Sott.net | May 2, 2014 | Doyle Rice \ USA Today |
A truck was reportedly carried 27 miles by a tornado Sunday night in Arkansas, according to meteorologist Darby Bybee of KHBS-TV in Fort Smith.
Bybee reported that the truck was carried from Mayflower, Ark., to near Vilonia, Ark., a distance of about 27 miles. A report from the National Weather Service in Little Rock notes that an EF4 tornado - with winds of at least 180 mph - traveled 41 miles on a path that included both Mayflower and Vilonia.

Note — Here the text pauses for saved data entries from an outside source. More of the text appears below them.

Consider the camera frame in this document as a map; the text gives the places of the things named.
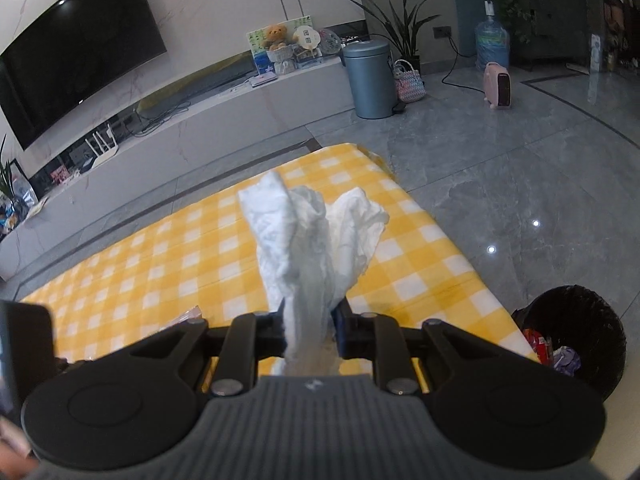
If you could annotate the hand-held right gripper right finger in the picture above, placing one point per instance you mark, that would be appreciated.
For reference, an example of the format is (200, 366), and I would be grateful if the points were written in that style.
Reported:
(342, 332)

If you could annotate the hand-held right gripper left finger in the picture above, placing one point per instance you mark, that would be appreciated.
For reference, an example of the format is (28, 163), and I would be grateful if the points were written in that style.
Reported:
(267, 332)

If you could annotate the white tissue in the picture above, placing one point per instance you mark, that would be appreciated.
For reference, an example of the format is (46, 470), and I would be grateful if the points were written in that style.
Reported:
(305, 260)

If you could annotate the person's left hand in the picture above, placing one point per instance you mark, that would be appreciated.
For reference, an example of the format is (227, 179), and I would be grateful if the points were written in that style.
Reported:
(12, 447)

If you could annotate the clear plastic wrapper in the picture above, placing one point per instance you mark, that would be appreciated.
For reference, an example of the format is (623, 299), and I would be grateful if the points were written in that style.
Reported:
(187, 314)

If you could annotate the snack bags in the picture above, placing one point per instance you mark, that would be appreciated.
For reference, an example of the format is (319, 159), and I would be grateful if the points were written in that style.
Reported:
(10, 217)

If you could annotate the yellow checkered tablecloth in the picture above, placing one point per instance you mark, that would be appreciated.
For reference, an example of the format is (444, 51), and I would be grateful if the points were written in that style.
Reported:
(150, 260)

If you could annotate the sheet of paper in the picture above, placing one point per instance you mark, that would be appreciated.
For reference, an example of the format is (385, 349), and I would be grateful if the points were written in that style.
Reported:
(37, 207)

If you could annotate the pink photo card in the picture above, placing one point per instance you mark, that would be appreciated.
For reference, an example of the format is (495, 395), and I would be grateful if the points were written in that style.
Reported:
(60, 174)

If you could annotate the potted grass plant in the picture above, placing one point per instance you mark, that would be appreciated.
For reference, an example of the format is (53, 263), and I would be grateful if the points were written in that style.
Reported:
(7, 170)

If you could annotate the red wrapper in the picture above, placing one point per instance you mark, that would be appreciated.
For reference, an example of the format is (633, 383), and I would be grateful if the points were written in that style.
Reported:
(539, 345)

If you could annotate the white marble television console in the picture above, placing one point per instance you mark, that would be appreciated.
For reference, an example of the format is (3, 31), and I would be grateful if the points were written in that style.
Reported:
(225, 125)

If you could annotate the white router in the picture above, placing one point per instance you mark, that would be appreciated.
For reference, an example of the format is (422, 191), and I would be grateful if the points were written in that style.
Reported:
(102, 152)

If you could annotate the purple wrapper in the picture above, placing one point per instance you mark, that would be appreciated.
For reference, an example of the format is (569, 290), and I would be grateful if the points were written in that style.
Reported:
(566, 361)

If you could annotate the flat book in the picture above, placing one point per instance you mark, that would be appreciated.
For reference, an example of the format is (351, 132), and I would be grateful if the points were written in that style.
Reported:
(264, 80)

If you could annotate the black trash basket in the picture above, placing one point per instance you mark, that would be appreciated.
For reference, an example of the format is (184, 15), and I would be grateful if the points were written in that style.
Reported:
(595, 320)

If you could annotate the blue-grey pedal trash can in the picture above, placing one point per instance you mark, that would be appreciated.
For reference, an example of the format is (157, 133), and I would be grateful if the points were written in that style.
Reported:
(370, 80)

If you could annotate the pastel woven bag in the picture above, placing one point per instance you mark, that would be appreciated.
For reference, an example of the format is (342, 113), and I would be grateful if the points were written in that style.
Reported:
(410, 82)

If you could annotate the green printed card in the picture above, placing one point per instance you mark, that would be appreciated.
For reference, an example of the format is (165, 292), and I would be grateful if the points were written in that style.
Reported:
(257, 50)

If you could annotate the pink space heater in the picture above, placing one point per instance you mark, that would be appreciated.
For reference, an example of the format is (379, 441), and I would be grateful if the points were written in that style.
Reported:
(500, 87)

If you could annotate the patterned round hand fan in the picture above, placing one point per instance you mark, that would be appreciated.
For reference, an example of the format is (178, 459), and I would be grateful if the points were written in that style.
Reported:
(331, 41)

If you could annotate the white round hand fan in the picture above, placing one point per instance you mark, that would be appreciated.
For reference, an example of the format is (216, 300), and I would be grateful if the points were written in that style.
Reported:
(306, 40)

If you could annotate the brown teddy bear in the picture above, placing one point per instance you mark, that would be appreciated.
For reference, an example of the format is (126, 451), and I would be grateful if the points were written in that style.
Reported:
(276, 36)

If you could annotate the black flat television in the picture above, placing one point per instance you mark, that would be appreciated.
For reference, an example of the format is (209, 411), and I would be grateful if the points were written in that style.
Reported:
(75, 55)

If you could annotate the potted snake plant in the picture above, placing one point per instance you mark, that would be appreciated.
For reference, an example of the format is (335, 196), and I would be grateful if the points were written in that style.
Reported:
(400, 25)

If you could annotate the blue water jug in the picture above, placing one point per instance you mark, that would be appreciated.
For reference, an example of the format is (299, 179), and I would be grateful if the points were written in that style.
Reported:
(492, 42)

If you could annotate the white standing device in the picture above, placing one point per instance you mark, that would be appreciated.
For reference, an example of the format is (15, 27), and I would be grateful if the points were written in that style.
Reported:
(595, 55)

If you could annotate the dark grey cabinet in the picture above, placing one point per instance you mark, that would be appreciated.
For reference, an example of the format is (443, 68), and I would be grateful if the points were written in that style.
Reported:
(560, 10)

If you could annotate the cluttered shelf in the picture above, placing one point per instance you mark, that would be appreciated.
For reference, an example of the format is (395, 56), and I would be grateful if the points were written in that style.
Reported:
(622, 15)

The tornado killed 15 people.
Many cars were tossed around and destroyed, some mangled beyond recognition, Bybee said. He said it can be difficult to make an insurance claim on a car that can't be found or identified.
Long-distance transport of large objects in tornadoes has been reported before, though Randy Cerveny, a geography professor at Arizona State University, said, "I haven't heard of trucks being thrown that far."
In 1877, a tornado in Illinois reportedly carried "the spire, vane and guilded ball of a Methodist church" 15 miles, according to his book Freaks of the Storm.
"A 1966 Mississippi tornado reportedly lifted a mother and her 2-year-old daughter in the family Volkswagen into the air and carried it 70 feet through the air," he added. "Finally, the tornado dropped the small car on the top of the local electrical company building.
"Amazingly, the Volkswagen sustained only a couple of dents in the hood and miraculously neither the mother nor her daughter was injured," he wrote.
The world record for the object carried farthest by a tornado: A personal check was carried 223 miles on April 11, 1991, from Stockton, Kan., to Winnetoon, Neb.
World weather records are kept in the World Meteorological Organization's Weather and Climate Extremes archive, Cerveny said.